Occupational and Environmental Epidemiology & Net Teaching Unit, Institute and Outpatient Clinic for Occupational, Social and Environmental Medicine, University Hospital of Munich (LMU), Munich, Germany.
Occupational and Environmental Epidemiology & Net Teaching Unit, Institute and Outpatient Clinic for Occupational, Social and Environmental Medicine, University Hospital of Munich (LMU), Munich, Germany.
Ann Allergy Asthma Immunol. 2015 Jul;115(1):21-27.e2. doi: 10.1016/j.anai.2015.04.019. Epub 2015 May 23.
Accumulating evidence is indicating that hormonal factors play a role in new-onset allergic rhinitis and asthma after puberty.
To determine whether age at menarche and use of hormonal contraceptives predict new-onset allergic rhinitis and asthma after puberty in young German women.
A prospective community-based cohort study followed 1,191 girls 9 to 11 years old to early adulthood (19-24 years old). Self-administrated questionnaires concerning age at menarche, use of hormonal contraceptives, and status and age at onset of physician-diagnosed allergic rhinitis and asthma were collected at 16 to 18 and 19 to 24 years of age. Logistic regression models were used to analyze the incidence of asthma and allergic rhinitis after puberty and pooled estimates were obtained from the final model.

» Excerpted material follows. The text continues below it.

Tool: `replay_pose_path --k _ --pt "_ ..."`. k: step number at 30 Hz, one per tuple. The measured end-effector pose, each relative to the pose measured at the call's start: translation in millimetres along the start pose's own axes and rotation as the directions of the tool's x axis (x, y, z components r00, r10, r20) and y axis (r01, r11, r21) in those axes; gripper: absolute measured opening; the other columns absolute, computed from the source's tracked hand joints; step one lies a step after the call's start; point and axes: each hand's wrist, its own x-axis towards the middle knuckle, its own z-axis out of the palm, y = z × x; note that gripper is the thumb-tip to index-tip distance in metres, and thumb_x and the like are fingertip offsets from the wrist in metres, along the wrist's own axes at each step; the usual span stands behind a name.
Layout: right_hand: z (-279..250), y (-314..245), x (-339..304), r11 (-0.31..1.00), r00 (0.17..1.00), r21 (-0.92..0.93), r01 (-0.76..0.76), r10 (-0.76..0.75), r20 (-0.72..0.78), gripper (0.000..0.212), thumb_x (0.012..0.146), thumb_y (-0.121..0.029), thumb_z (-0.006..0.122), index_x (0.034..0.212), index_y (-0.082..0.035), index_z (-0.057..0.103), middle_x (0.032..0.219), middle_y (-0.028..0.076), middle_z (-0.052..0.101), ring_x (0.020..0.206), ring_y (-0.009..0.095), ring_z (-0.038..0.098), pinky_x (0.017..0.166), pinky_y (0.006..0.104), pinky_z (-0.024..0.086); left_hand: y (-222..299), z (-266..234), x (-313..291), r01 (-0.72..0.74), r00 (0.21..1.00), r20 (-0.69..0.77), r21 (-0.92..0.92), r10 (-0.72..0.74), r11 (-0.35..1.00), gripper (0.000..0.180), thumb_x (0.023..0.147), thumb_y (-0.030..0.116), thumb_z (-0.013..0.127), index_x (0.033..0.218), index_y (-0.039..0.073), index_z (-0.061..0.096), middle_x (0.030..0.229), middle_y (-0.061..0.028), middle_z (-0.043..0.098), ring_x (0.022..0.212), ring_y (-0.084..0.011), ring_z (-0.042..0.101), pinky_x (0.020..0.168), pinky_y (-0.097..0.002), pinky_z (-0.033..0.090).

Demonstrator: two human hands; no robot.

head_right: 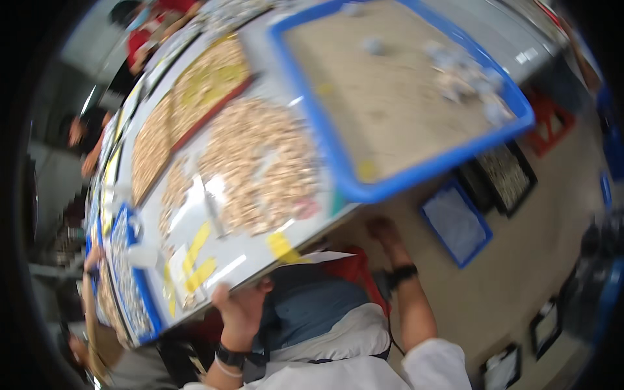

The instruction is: The person assembles small decorative figures by picking up a blue base and attaching small white pieces to it. They use a small bottle to apply adhesive to the white pieces before placing them onto the blue base. The completed figures are placed into a blue tray.

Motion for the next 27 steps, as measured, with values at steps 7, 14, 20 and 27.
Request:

Eleven percent of girls developed allergic rhinitis after menarche and 3% reported new-onset asthma. Late menarche (>13 years of age) was statistically significantly inversely related to allergic rhinitis (adjusted odds ratio [OR] 0.32, 95% confidence interval [CI] 0.14-0.74) but did not reach the level of statistical significance for asthma (OR 0.32, 95% CI 0.07-1.42). Use of hormonal contraceptives was inversely associated with new-onset allergic rhinitis (OR 0.14, 95% CI 0.08-0.23) and asthma (OR 0.27, 95% CI 0.12-0.58) after puberty.

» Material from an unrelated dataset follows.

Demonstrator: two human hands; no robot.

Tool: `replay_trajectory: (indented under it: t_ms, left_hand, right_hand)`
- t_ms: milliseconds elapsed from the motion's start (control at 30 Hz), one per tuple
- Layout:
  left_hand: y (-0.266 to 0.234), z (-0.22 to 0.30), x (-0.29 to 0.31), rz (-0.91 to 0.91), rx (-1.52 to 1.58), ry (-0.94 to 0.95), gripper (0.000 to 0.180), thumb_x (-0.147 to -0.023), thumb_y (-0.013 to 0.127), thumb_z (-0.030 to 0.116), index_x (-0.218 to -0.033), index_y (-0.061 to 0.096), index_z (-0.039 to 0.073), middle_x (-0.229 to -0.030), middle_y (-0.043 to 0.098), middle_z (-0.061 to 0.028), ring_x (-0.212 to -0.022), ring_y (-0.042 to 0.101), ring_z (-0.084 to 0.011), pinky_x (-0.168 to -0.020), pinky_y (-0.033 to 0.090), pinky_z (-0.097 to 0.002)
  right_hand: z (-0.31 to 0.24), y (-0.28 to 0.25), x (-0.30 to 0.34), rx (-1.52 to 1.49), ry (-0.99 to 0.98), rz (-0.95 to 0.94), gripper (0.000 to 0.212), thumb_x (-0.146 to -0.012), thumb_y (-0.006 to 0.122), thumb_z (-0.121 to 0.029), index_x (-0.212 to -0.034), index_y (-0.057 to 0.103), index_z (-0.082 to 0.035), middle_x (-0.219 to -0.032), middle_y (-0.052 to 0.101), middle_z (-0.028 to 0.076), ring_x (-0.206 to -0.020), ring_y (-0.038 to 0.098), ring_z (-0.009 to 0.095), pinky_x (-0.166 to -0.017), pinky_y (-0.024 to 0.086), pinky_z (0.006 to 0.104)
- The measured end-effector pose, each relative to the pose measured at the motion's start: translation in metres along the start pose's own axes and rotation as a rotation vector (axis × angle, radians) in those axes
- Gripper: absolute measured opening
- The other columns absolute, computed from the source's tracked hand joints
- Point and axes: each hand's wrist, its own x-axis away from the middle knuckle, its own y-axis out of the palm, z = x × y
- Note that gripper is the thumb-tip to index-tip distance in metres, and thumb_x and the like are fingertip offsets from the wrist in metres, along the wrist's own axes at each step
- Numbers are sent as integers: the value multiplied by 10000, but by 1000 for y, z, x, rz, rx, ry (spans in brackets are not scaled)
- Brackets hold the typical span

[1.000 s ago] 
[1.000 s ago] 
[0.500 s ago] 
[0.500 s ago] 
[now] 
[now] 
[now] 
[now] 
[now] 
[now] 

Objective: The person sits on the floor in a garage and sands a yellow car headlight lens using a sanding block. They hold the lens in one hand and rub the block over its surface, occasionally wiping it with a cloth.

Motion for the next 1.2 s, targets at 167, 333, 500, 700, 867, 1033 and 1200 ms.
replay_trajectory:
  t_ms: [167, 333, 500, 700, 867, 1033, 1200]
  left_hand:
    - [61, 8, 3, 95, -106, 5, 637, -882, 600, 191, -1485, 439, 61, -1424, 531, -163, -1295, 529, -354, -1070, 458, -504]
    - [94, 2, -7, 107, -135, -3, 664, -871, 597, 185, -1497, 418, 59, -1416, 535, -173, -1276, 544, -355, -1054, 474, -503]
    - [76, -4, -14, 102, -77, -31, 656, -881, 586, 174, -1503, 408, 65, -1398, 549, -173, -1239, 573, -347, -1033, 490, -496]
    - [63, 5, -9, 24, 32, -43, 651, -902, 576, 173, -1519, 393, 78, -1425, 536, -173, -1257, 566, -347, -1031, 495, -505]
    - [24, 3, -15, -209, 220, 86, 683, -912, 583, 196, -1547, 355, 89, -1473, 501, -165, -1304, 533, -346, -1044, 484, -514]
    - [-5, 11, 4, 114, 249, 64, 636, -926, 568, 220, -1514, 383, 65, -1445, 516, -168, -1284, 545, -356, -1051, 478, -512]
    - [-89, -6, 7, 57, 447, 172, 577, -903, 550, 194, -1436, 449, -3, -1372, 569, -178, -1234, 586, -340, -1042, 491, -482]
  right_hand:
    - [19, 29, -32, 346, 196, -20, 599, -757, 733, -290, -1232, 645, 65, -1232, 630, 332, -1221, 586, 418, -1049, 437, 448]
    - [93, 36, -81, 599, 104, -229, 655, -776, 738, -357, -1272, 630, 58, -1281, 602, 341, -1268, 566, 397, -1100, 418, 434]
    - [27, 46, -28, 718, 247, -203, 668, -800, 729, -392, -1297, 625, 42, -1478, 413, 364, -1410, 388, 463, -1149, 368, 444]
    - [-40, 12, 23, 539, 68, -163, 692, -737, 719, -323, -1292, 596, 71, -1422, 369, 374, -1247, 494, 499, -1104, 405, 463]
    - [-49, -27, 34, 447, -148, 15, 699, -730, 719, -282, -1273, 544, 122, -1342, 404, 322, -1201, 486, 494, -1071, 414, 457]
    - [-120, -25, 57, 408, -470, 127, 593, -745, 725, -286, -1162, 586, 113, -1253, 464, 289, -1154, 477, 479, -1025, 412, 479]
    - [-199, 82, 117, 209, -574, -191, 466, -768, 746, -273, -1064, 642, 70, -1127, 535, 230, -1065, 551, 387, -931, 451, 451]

This study shows that girls with late onset of menarche are less likely to develop allergic rhinitis after puberty compared with those who have menarche at an average age. These findings also suggest that, in addition to endogenous hormones, hormonal contraceptives play a role and might protect young women from allergies and asthma.
越来越多的证据表明,激素因素在青春期后新发过敏性鼻炎和哮喘中起作用。
确定初潮年龄和激素避孕药的使用是否可预测德国年轻女性青春期后新发过敏性鼻炎和哮喘。

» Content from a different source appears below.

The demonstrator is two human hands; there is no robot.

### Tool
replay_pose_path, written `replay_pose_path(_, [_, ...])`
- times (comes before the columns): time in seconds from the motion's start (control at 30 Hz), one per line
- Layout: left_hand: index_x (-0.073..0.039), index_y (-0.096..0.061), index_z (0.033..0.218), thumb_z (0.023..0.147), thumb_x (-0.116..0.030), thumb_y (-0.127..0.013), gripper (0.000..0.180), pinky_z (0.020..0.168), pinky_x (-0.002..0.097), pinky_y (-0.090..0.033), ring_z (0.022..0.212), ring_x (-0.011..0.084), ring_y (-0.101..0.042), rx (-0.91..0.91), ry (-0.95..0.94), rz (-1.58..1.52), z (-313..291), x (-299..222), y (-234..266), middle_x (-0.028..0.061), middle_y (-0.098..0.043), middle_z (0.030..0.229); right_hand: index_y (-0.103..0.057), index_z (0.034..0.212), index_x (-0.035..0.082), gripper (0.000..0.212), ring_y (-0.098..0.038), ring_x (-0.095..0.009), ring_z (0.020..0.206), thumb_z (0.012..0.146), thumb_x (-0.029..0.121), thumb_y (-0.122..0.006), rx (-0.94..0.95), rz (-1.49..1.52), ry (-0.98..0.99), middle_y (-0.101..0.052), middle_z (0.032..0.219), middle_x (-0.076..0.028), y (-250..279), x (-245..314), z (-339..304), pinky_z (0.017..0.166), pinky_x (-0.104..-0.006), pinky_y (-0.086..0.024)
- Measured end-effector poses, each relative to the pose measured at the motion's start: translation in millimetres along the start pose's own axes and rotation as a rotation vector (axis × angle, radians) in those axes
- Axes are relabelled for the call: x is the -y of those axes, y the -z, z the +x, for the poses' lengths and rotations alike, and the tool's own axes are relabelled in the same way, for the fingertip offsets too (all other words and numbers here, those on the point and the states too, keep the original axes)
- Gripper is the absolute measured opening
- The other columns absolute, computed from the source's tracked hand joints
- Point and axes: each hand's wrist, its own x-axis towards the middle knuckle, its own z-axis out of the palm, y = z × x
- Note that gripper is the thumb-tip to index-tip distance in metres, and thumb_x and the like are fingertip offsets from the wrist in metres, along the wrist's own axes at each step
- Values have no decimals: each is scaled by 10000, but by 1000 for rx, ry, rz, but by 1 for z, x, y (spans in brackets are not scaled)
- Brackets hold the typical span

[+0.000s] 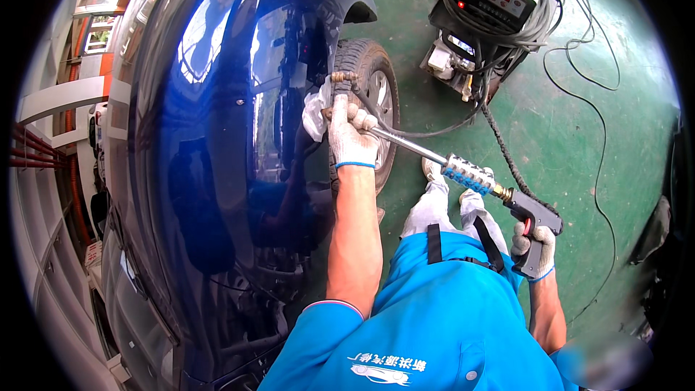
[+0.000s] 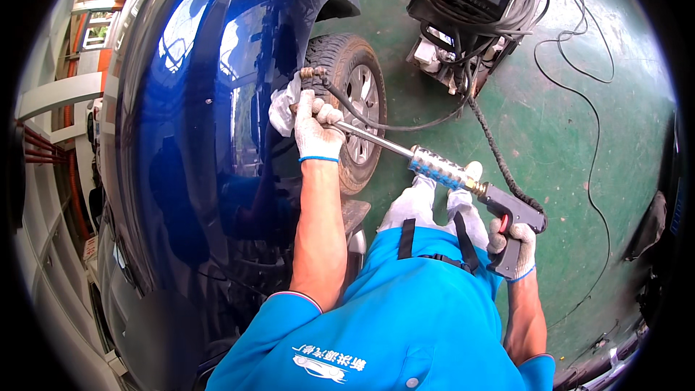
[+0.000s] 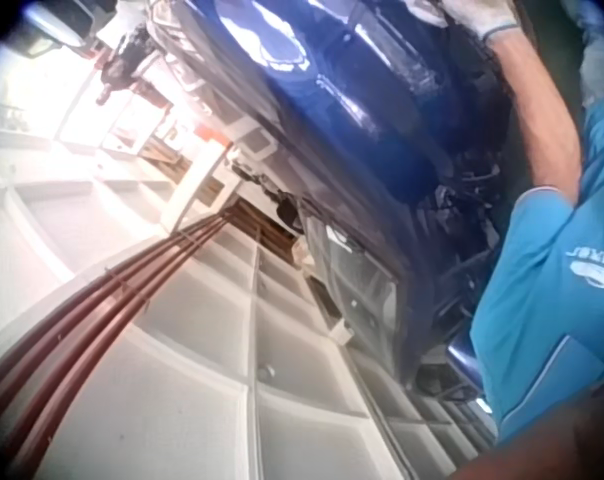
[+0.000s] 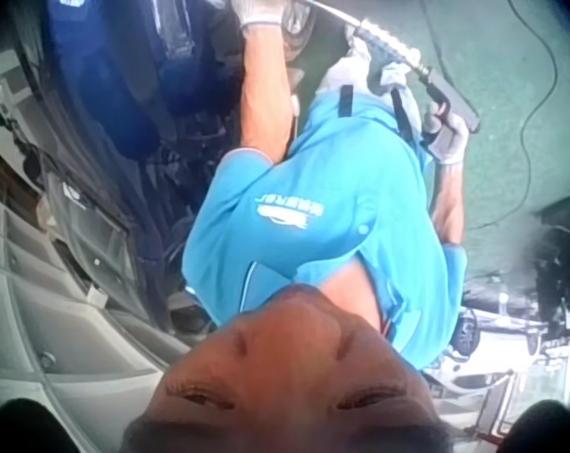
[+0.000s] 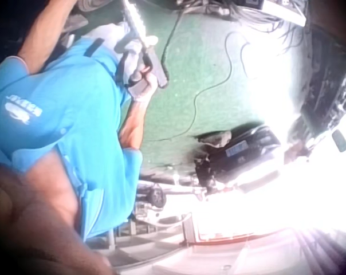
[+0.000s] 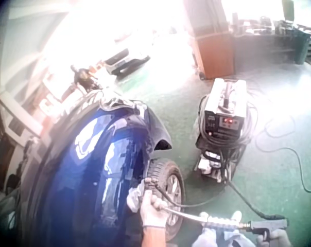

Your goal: The person prepares a welding machine and then welds a specific spot on the front fender of a blue car. The person uses a welding torch to apply heat and filler to the metal surface, generating sparks during the process.

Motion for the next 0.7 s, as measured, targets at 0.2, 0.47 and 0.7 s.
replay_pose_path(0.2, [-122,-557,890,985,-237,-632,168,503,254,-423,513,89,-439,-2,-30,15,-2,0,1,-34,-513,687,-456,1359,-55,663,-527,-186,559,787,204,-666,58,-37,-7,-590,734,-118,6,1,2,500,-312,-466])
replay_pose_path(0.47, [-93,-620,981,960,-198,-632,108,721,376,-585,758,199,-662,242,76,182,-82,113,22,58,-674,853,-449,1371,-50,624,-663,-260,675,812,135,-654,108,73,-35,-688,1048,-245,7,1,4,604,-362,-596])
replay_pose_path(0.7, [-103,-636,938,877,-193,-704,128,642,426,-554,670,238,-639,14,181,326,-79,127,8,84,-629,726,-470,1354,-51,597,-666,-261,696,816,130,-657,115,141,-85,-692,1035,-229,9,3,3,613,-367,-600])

一项前瞻性基于社区的队列研究,对 1191 名 9 至 11 岁的女孩进行了随访,直至成年早期(19 至 24 岁)。在 16 至 18 岁和 19 至 24 岁时,通过自我管理的问卷收集了关于初潮年龄、激素避孕药使用情况以及医生诊断的过敏性鼻炎和哮喘的发病情况和发病年龄的信息。使用逻辑回归模型分析青春期后哮喘和过敏性鼻炎的发生率,并从最终模型中获得合并估计值。
11%的女孩在初潮后出现过敏性鼻炎,3%的女孩报告新诊断为哮喘。初潮晚(>13 岁)与过敏性鼻炎呈统计学显著负相关(调整后的优势比[OR]0.32,95%置信区间[CI]0.14-0.74),但与哮喘无统计学显著相关性(OR 0.32,95%CI 0.07-1.42)。青春期后,使用激素避孕药与新发过敏性鼻炎(OR 0.14,95%CI 0.08-0.23)和哮喘(OR 0.27,95%CI 0.12-0.58)呈负相关。
本研究表明,与初潮年龄正常的女孩相比,初潮较晚的女孩青春期后发生过敏性鼻炎的可能性较小。这些发现还表明,除了内源性激素外,激素避孕药也发挥作用,并可能保护年轻女性免受过敏和哮喘的影响。